* _MATERIAL SUPPLIED_:

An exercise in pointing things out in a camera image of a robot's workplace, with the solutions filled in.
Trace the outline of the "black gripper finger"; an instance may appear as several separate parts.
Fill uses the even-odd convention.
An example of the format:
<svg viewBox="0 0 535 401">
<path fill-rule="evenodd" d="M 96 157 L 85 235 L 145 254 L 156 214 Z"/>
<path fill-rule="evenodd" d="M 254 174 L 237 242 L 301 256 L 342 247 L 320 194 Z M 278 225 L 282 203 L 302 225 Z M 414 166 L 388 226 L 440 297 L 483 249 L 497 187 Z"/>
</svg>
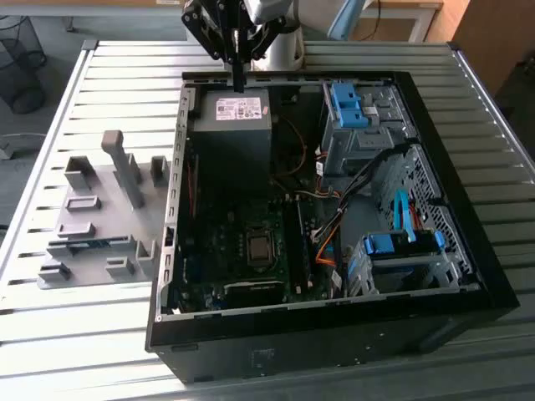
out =
<svg viewBox="0 0 535 401">
<path fill-rule="evenodd" d="M 219 55 L 209 34 L 214 24 L 201 2 L 186 2 L 182 11 L 181 21 L 196 41 L 214 60 L 222 60 L 231 71 L 232 85 L 235 92 L 240 93 L 240 63 L 237 55 Z"/>
<path fill-rule="evenodd" d="M 240 17 L 240 92 L 244 91 L 247 82 L 245 67 L 252 60 L 259 60 L 273 43 L 275 38 L 286 27 L 286 18 L 278 17 L 264 23 L 260 30 L 249 35 L 253 28 L 249 17 Z"/>
</svg>

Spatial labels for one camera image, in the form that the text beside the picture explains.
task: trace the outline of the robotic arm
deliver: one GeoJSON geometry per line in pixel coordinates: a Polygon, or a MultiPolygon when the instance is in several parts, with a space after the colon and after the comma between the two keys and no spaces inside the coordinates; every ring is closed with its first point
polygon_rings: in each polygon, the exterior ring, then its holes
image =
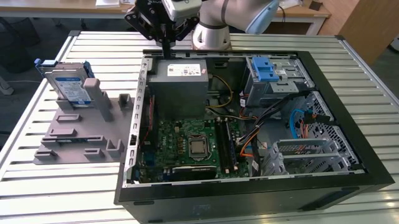
{"type": "Polygon", "coordinates": [[[125,18],[149,40],[157,41],[165,58],[170,58],[175,42],[195,27],[198,49],[229,48],[229,25],[250,34],[263,33],[278,6],[278,0],[137,0],[125,18]]]}

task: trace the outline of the sticker
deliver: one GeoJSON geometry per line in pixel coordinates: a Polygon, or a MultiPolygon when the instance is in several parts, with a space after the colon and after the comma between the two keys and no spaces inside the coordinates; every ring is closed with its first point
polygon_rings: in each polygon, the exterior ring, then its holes
{"type": "Polygon", "coordinates": [[[253,167],[257,171],[259,170],[259,164],[255,162],[255,160],[253,160],[253,167]]]}
{"type": "Polygon", "coordinates": [[[72,104],[87,105],[91,103],[91,98],[83,88],[83,82],[78,77],[58,77],[58,86],[62,93],[72,104]]]}
{"type": "Polygon", "coordinates": [[[245,100],[245,99],[241,99],[241,100],[239,100],[239,104],[241,104],[242,107],[246,107],[246,100],[245,100]]]}
{"type": "Polygon", "coordinates": [[[265,149],[267,149],[267,142],[262,142],[262,146],[265,149]]]}
{"type": "Polygon", "coordinates": [[[201,76],[201,64],[170,64],[169,76],[201,76]]]}
{"type": "Polygon", "coordinates": [[[283,69],[283,70],[275,70],[275,73],[277,73],[278,75],[287,75],[285,69],[283,69]]]}

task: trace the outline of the metal table
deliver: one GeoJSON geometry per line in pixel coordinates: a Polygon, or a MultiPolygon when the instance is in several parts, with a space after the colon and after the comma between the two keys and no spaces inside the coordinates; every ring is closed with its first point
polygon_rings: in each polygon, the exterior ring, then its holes
{"type": "MultiPolygon", "coordinates": [[[[327,210],[194,223],[399,223],[399,101],[346,41],[331,36],[233,34],[234,49],[306,50],[335,88],[397,184],[362,194],[327,210]]],[[[142,50],[155,49],[139,33],[82,32],[70,36],[56,57],[90,61],[110,97],[135,96],[142,50]]],[[[177,49],[190,49],[191,41],[177,49]]],[[[55,115],[56,93],[47,81],[22,115],[0,153],[0,223],[137,223],[114,205],[119,163],[42,165],[34,153],[55,115]]]]}

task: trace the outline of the power supply label
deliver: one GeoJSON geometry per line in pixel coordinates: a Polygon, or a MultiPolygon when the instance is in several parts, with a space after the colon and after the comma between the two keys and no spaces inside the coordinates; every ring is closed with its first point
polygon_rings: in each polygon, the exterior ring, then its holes
{"type": "Polygon", "coordinates": [[[169,76],[201,76],[201,64],[170,64],[169,76]]]}
{"type": "Polygon", "coordinates": [[[78,77],[56,77],[58,86],[68,101],[76,105],[87,105],[91,98],[83,88],[83,82],[78,77]]]}

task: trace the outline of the circuit board
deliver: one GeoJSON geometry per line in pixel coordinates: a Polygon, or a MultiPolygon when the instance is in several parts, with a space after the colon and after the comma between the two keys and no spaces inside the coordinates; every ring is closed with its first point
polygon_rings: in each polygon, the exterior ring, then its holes
{"type": "MultiPolygon", "coordinates": [[[[229,127],[233,139],[235,140],[235,138],[241,136],[238,122],[235,120],[230,121],[229,127]]],[[[158,136],[157,151],[145,153],[145,160],[154,161],[146,163],[147,178],[145,179],[147,181],[166,181],[162,171],[155,168],[190,165],[215,166],[218,168],[217,179],[249,177],[246,160],[238,163],[237,171],[226,173],[221,169],[215,120],[162,120],[158,125],[158,136]],[[191,142],[199,143],[202,140],[207,154],[205,154],[202,158],[197,158],[195,155],[191,154],[191,142]]]]}

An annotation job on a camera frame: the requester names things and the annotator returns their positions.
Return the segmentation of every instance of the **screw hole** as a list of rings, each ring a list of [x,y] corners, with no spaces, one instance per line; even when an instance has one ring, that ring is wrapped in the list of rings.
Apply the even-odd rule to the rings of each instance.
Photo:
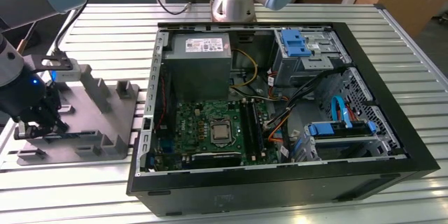
[[[16,55],[15,55],[12,52],[10,52],[10,53],[8,53],[8,59],[10,59],[10,60],[14,60],[15,58],[16,58]]]

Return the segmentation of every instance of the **motherboard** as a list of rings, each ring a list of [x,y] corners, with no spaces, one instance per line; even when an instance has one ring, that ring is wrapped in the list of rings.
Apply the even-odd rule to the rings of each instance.
[[[251,106],[255,109],[250,112],[254,116],[250,119],[246,110]],[[220,166],[218,162],[223,162],[226,166],[276,164],[276,146],[264,144],[263,132],[251,132],[262,128],[262,124],[270,119],[266,107],[264,101],[179,103],[176,136],[174,140],[160,141],[164,155],[159,156],[159,169],[190,169],[190,163],[195,168]]]

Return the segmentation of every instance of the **blue led light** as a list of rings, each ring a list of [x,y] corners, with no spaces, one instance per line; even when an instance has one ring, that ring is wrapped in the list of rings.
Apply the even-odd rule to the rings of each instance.
[[[50,71],[50,72],[51,72],[51,80],[56,80],[58,72],[56,71]]]

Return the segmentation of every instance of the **slotted metal table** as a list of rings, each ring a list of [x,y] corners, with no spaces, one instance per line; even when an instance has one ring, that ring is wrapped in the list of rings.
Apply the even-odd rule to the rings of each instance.
[[[183,5],[168,5],[172,11]],[[158,5],[91,4],[62,49],[107,83],[139,84],[134,129],[140,129],[158,22],[207,22],[210,6],[167,14]],[[371,5],[256,6],[260,22],[346,22],[442,169],[363,201],[226,214],[158,218],[126,194],[130,156],[120,161],[20,166],[10,121],[0,135],[0,223],[410,223],[448,220],[448,81],[386,10]],[[138,135],[132,133],[131,143]]]

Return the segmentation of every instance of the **metal case frame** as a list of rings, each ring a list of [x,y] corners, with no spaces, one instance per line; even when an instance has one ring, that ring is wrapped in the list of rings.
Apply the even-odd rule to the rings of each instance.
[[[440,169],[346,23],[159,24],[167,31],[188,29],[190,32],[195,29],[226,32],[298,26],[332,27],[404,148],[398,151],[403,151],[408,158],[303,166],[279,164],[274,169],[136,176],[135,148],[127,194],[136,196],[158,216],[360,200],[400,181],[420,178]],[[155,54],[160,50],[156,42]]]

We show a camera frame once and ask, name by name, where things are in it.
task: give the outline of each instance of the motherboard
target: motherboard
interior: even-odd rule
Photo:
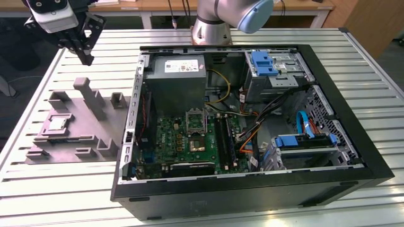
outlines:
[[[155,148],[142,152],[145,178],[174,177],[175,169],[186,174],[190,168],[189,175],[198,175],[198,171],[201,175],[247,172],[246,156],[235,150],[238,133],[234,115],[197,116],[189,112],[183,117],[159,117]]]

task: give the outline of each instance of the white cable
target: white cable
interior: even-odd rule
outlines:
[[[13,79],[13,80],[10,80],[10,81],[6,81],[6,83],[11,83],[11,82],[14,82],[14,81],[17,81],[17,80],[19,80],[19,79],[25,79],[25,78],[35,78],[35,77],[42,78],[41,76],[19,77],[19,78],[17,78],[17,79]]]

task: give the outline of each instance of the robotic arm
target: robotic arm
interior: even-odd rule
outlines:
[[[90,50],[106,22],[103,17],[87,12],[94,2],[97,0],[22,0],[31,13],[25,28],[58,48],[66,47],[87,66],[94,59]],[[229,44],[229,25],[247,34],[254,33],[271,9],[273,0],[198,0],[193,44]]]
[[[263,26],[271,9],[273,0],[198,0],[193,44],[229,44],[227,24],[246,34],[254,33]]]
[[[30,9],[23,26],[58,48],[66,47],[82,65],[90,65],[90,50],[105,26],[105,18],[91,15],[87,6],[97,0],[22,0]]]

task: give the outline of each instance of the power supply label
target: power supply label
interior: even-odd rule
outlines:
[[[163,72],[197,72],[197,60],[171,60],[165,61]]]

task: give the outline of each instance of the green motherboard
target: green motherboard
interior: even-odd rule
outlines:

* _WHAT YOU ARE ASKED TO DO_: Please give only the count of lines above containing "green".

* _ANSWER TO THE EXERCISE_: 2